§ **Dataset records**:
=====
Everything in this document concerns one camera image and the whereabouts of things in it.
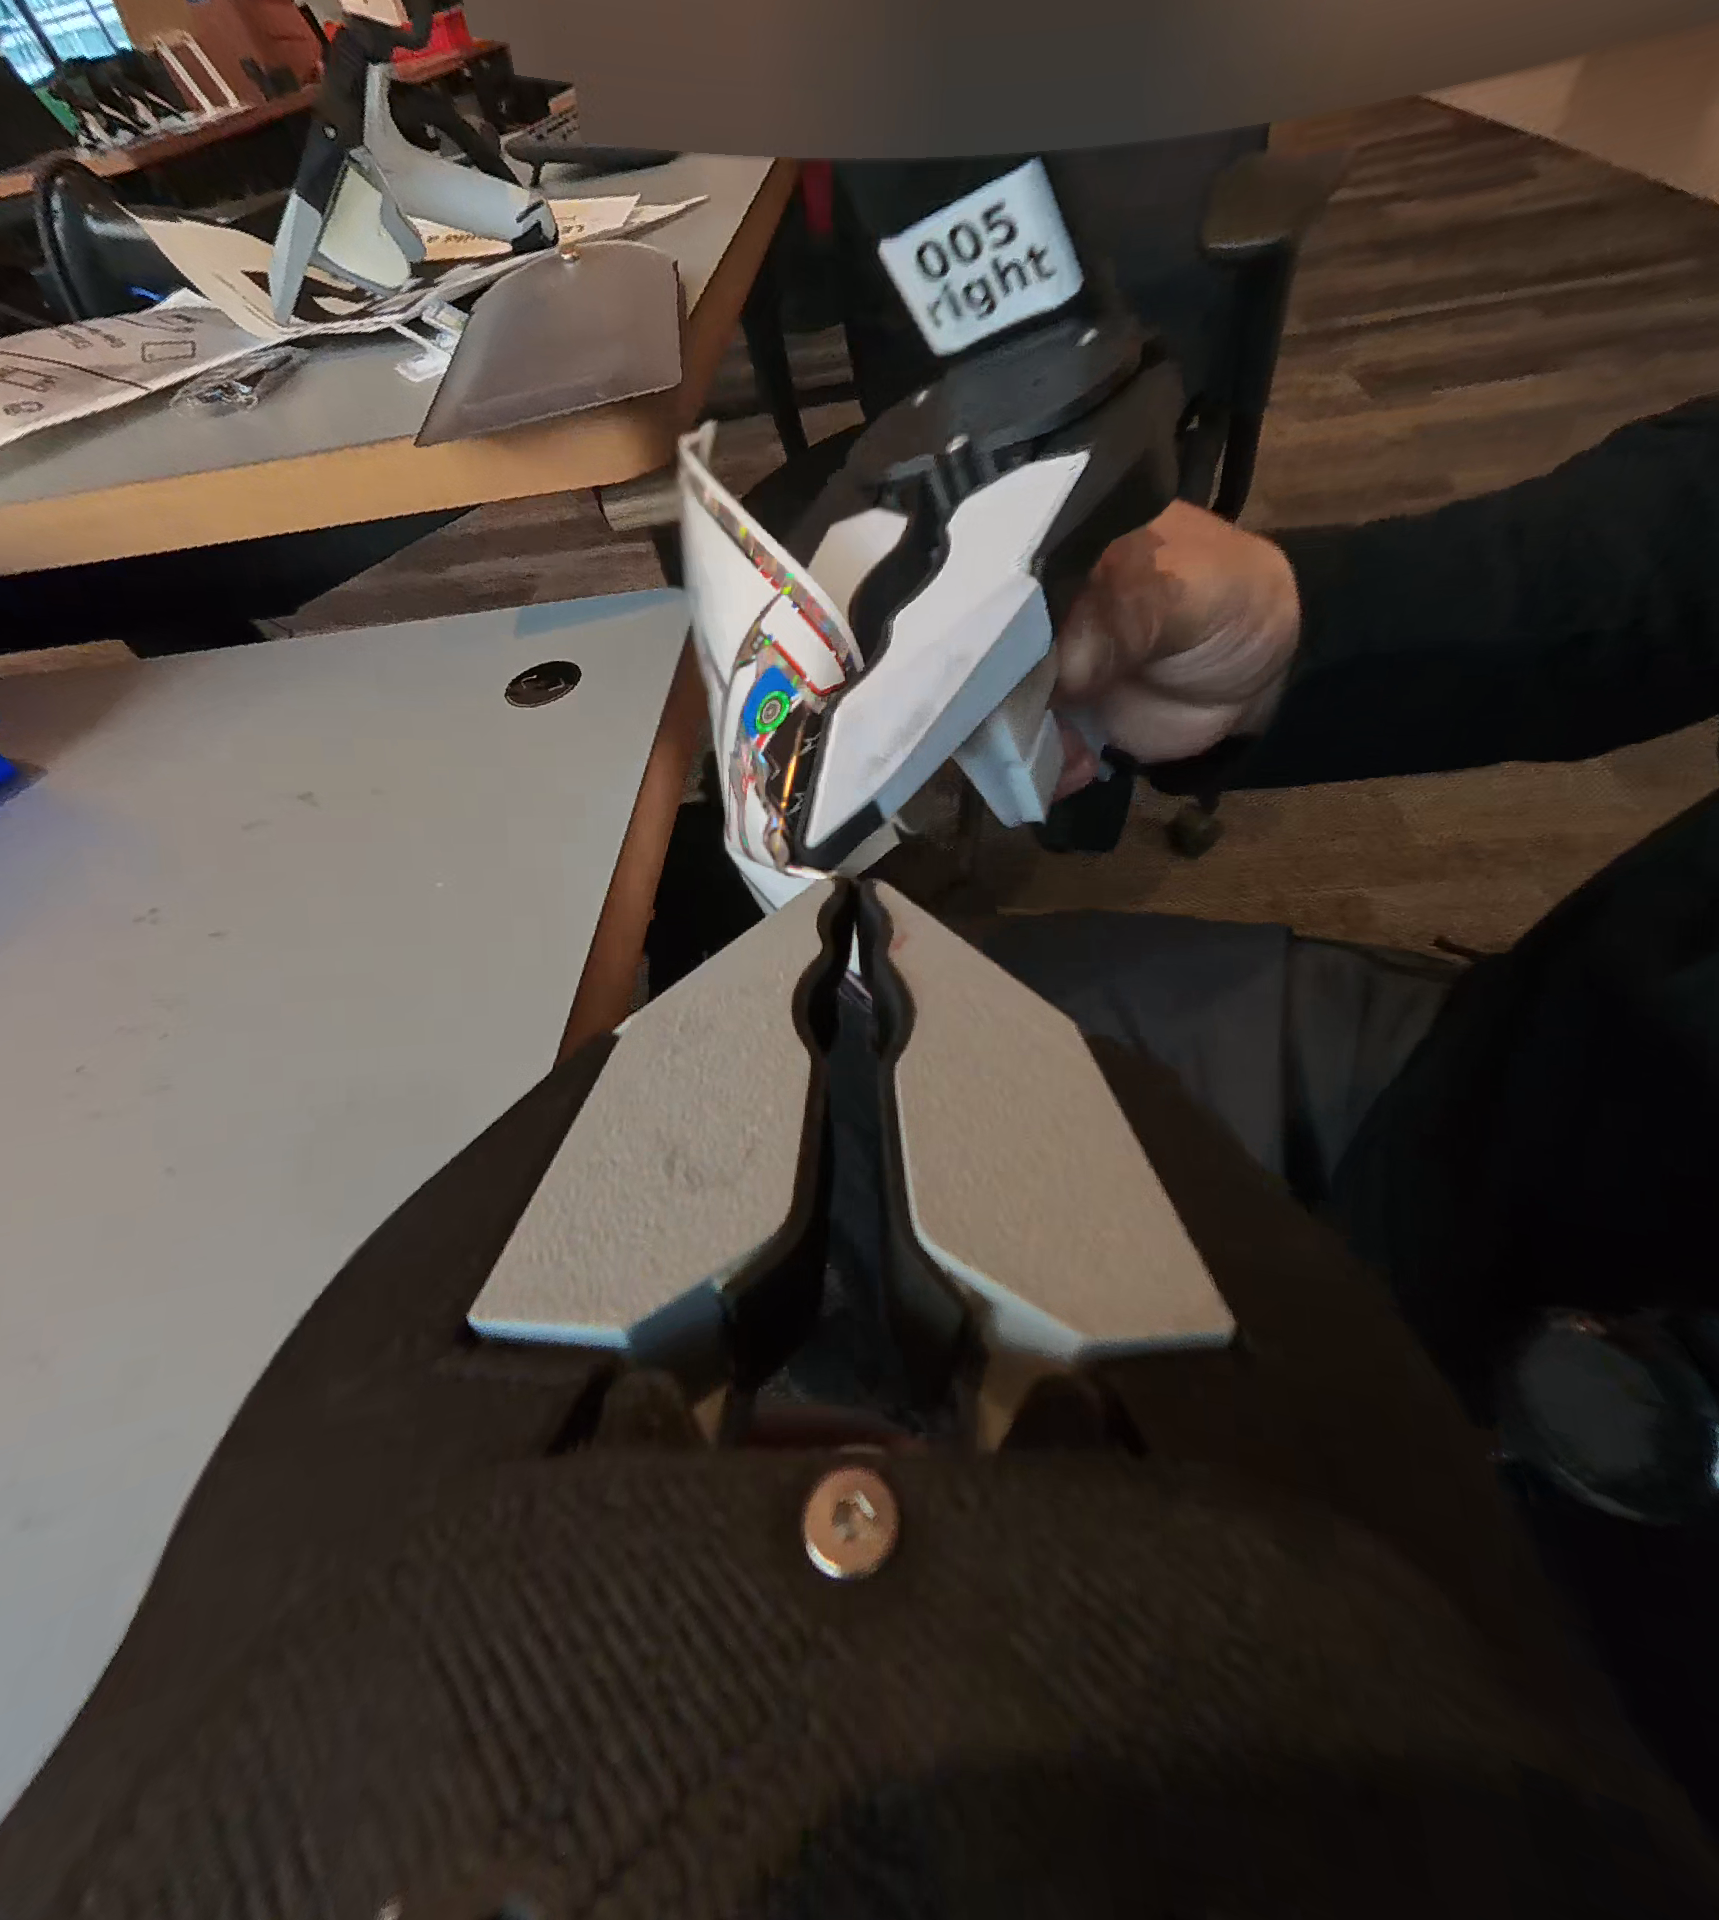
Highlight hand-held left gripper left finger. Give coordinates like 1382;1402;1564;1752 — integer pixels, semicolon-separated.
466;882;860;1367

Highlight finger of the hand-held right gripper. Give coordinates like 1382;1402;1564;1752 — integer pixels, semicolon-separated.
806;507;939;692
802;445;1093;882

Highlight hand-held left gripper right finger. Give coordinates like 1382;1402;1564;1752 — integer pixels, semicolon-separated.
858;882;1240;1453

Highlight holographic sticker sheet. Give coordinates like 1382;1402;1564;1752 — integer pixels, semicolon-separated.
678;423;867;992

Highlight person's right forearm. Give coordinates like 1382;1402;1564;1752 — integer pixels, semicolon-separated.
1233;286;1719;789

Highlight grey desk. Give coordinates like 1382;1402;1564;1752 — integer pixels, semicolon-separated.
0;589;699;1920

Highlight tan desk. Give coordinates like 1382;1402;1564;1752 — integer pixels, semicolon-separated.
0;151;800;591

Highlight person's right hand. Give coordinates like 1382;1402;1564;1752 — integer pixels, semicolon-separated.
1051;498;1305;794

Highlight grey plastic sheet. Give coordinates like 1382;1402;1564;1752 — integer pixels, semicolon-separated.
415;240;687;449

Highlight grey and black tool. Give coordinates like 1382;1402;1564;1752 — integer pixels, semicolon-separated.
266;0;560;326

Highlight person's black shoe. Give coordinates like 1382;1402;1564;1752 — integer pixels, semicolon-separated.
1501;1306;1719;1526

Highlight printed paper sheets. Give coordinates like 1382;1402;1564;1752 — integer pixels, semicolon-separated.
0;193;711;486

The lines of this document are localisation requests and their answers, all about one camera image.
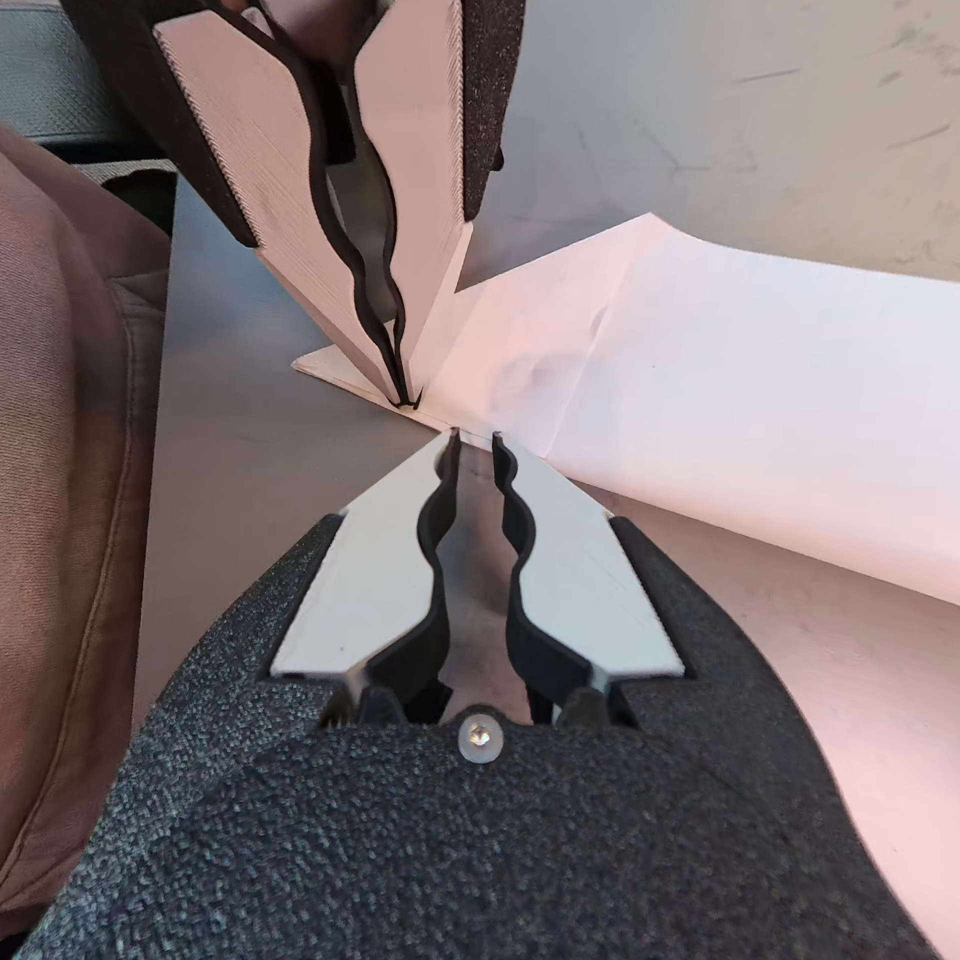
=====
§ **About this task**: Omit the pictures and please write out exactly the lines between the one containing "Highlight person's right hand." and the last line of the entries, both included.

§ **Expected answer**:
Highlight person's right hand. Give coordinates like 1382;1402;1564;1752 — integer pixels, semicolon-separated.
1051;498;1305;794

Highlight grey plastic sheet. Give coordinates like 1382;1402;1564;1752 — integer pixels, semicolon-separated.
415;240;687;449

Highlight grey and black tool. Give coordinates like 1382;1402;1564;1752 — integer pixels, semicolon-separated.
266;0;560;326

Highlight person's black shoe. Give coordinates like 1382;1402;1564;1752 — integer pixels, semicolon-separated.
1501;1306;1719;1526

Highlight printed paper sheets. Give coordinates like 1382;1402;1564;1752 — integer pixels, semicolon-separated.
0;193;711;486

The lines of this document are localisation requests and their answers, all about one camera image.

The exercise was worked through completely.